Female voters outnumbered male voters in as many as 13 states and Union territories in the Lok Sabha polls that concluded on Sunday. The new entrants to this club are Bihar and Uttarakhand, the only states in the north to figure on this list.
In 2014, 10 states and UTs had seen more women than men voting, but within the then undivided state of Andhra Pradesh, the part that now remains Andhra had also recorded a larger number of female voters than male. Thus, effectively 11 of the current states and UTs had witnessed this trend five years ago.

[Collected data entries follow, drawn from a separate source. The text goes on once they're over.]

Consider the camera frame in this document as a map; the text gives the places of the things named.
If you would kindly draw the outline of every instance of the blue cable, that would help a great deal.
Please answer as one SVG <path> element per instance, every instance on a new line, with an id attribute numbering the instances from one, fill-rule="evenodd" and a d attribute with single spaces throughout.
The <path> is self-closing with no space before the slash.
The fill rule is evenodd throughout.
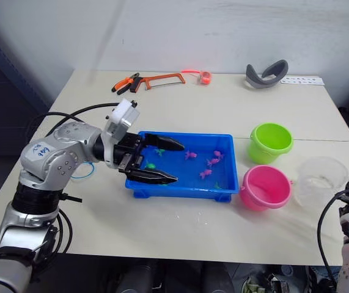
<path id="1" fill-rule="evenodd" d="M 87 174 L 87 175 L 84 175 L 84 176 L 71 176 L 72 179 L 83 179 L 83 178 L 89 177 L 91 174 L 94 173 L 94 171 L 95 171 L 94 163 L 92 163 L 92 162 L 83 162 L 82 164 L 91 165 L 92 168 L 91 168 L 90 173 Z"/>

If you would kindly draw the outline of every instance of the plastic cup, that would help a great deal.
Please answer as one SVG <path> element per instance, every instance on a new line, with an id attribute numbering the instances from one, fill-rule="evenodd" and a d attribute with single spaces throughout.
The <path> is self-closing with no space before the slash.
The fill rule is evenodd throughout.
<path id="1" fill-rule="evenodd" d="M 270 164 L 293 146 L 290 131 L 275 123 L 265 123 L 254 128 L 250 135 L 249 157 L 256 164 Z"/>
<path id="2" fill-rule="evenodd" d="M 268 165 L 250 168 L 243 177 L 240 197 L 253 211 L 278 209 L 291 196 L 291 182 L 279 170 Z"/>
<path id="3" fill-rule="evenodd" d="M 331 157 L 312 157 L 298 173 L 294 195 L 301 206 L 324 207 L 348 179 L 347 168 Z"/>

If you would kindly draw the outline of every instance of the white wall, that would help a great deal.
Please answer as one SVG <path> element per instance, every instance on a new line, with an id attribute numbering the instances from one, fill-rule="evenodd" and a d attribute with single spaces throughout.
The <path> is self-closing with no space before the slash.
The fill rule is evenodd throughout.
<path id="1" fill-rule="evenodd" d="M 74 68 L 244 73 L 286 59 L 349 103 L 349 0 L 0 0 L 0 45 L 50 100 Z"/>

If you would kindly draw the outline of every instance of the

The current list is dominated by states and UTs in the south and northeast, the only exceptions being Goa and Daman Diu in the west and the two northern states. Kerala leads the pack with over 900,000 more women voters than men. At the other end, Lakshadweep had just 165 more women voting than men.
While 11of the 13 states and UTs had more female than male voters even in 2014, the gap has widened in each case quite significantly. In Kerala, for instance, it has increased from a little over 600,000 to more than 900,000. In Tamil Nadu, the jump is from just over 100,000 to nearly 600,000.
Put together, in these 13 states and UTs, there were 21,00,000 more women voting than men. A caveat is in order in the case of Bihar. The tally here is based on detailed numbers for the first six phases of the polls, and the lead women voters have over men is only around 130,000. It is possible, though not likely, that the numbers from the seventh and final phase could change the picture.